7. On the basis of the written representations, etc. received from the
directors and taken on record by the Board of Directors, we report that
none of the directors is disqualified as on March 31, 2009 from being
appointed as a director in terms of clause (g) of sub section (1) of
section 274 of the Companies Act, 1956.
8. In our opinion and to the best of our knowledge and according to
the information and explanations given to us, the said accounts,
together with the notes thereon, give the information required by the
Companies Act, 1956 in the manner so required and give a true and fair
view in conformity with the accounting principles generally accepted in
India:
i) In the case of the Balance Sheet of the State of affairs of the
Company as at 31st March, 2009 ;
ii) In the case of the Profit and Loss Account, of the Loss for the
year ended on that date; and
iii) In case of Cash Flow Statement, of cash flows for the year ended
on that date.
9. As required by the Companies (Auditor's Report) Order, 2003 issued
by the Central Government of India in terms of Section 227 (4A) of the
Companies Act, 1956, we further report that:
(i) (a) The company has maintain record showing full particulars,
including quantitative details and situation of fixed assets.
(b) All the fixed assets have been physically verified by the
management at the year-end and no discrepancies have been noticed.
(ii) Since there being no inventory, question of physically
verification and maintenance of its records does not arise.
(iii) As per information and explanation given, the Company has not
granted / taken loans secured or unsecured to / from companies, firms
or other parties covered in the register maintained under Section 301
of the Companies Act,1956.
(iv) As there being no business activity carried over by the company
during the year question of adequate internal control system for the
purchase of inventory and fixed assets and for the sale of goods and
services does not arise.
(v) (a) On the basis of the audit procedures performed by us, and
according to the information, explanation and representation given to
us, we are of the opinion that, the transactions required to be entered
in the register maintained under Section 301 of the Companies Act, 1956
have been so entered.
(b) In our opinion and according to the information and explanation
given to us, the transactions made in pursuance of contracts or
arrangements entered in the register maintained under Section 301 of
the Companies Act, 1956 exceeding the value of rupees five lakh in
respect of any party during the year have been made at price which are
reasonable having regard to prevailing market price at the relevant
time.
(vi) The Company has not accepted any deposits from the public.
(vii) In our opinion, company's internal audit system is commensurate
with size and nature of its business.
(viii) Since there is no manufacturing activity during the year,
maintenance of cost records under Section 209 (1) (d) of the Companies
Act, 1956 is not applicable to the Company.
(ix) (a) According to the information and explanations given to us the
Company is generally regular in depositing undisputed statutory dues
with the appropriate authorities, relating to sales tax, service tax,
income tax and other statutory dues as applicable and there are no
undisputed statutory dues outstanding as at 31st March 2009, for a
period of more than six months from the date they became payable.
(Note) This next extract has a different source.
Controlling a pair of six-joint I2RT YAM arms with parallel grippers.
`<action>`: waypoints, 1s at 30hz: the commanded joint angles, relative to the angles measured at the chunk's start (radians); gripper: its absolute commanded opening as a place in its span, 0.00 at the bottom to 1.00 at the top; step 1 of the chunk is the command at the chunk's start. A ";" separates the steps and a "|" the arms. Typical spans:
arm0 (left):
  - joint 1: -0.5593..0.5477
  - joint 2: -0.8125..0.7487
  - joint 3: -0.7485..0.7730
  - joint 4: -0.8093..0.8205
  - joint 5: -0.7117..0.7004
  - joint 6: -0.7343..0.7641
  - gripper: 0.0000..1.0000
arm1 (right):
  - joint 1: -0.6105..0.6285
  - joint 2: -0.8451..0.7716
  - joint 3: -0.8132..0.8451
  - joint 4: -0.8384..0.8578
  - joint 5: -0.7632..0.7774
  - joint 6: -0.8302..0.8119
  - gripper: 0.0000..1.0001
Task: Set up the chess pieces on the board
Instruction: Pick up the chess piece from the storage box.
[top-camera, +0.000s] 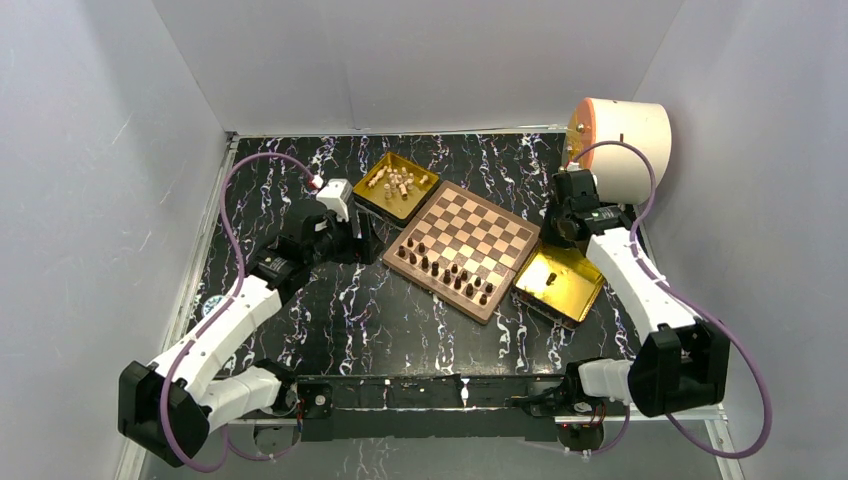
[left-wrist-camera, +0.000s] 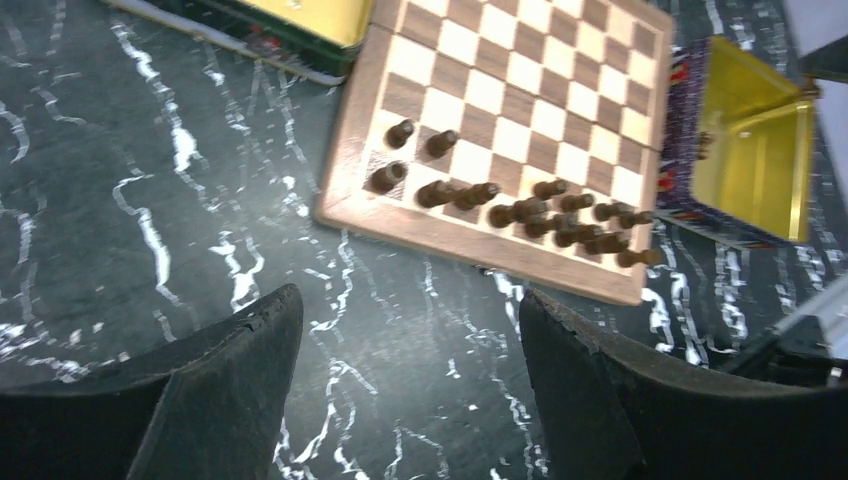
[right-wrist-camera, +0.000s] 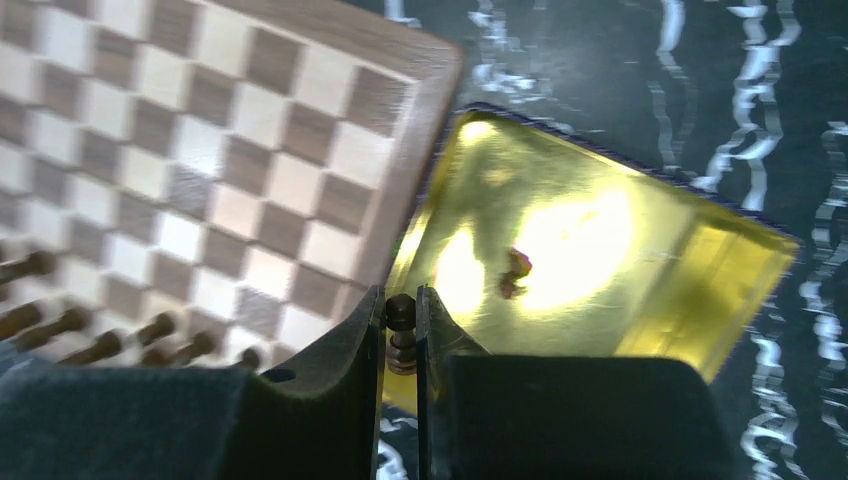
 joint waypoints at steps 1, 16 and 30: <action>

(b) According to the records of the Company, there are no dues
outstanding of sales tax, income tax under Income Tax Act, 1961 ('IT
Act'), custom duty, wealth tax, excise duty under Central Excise Act,
1944 ('Excise Duty') except as stated under contingent liability in
note no 1 in sch 4 to accounts.
(x) Accumulated losses of the Company at the end of the financial year
are more than fifty per cent of its net worth. The company has
incurred cash loss during the financial year and there was a cash loss
in the financial year immediately preceding the financial year.
(xi) According to the information and explanation given to us, the
Company has not granted loans or advances on the basis of security by
way of pledge or shares, debentures and other securities.
(xii) According to the information and explanation given to us and in
our opinion, the Company is not a chit fund or nidhi mutual benefit
fund / society. Therefore, the provision of clause 4(xiii) of the
Companies (Auditor's Report) Order, 2003 are not applicable to the
Company.
(xiii) According to the information and explanation given to us, the
Company is not dealing or trading in shares, securities, debentures and
other investments. Accordingly, the provision of clause 4(xiv) of the
Companies (Auditor's Report) Order, 2003 are not applicable to the
Company.
(xiv) According to the information and explanation given to us, the
Company has not given any guarantee during the year for loans taken by
others from banks or financial institutions.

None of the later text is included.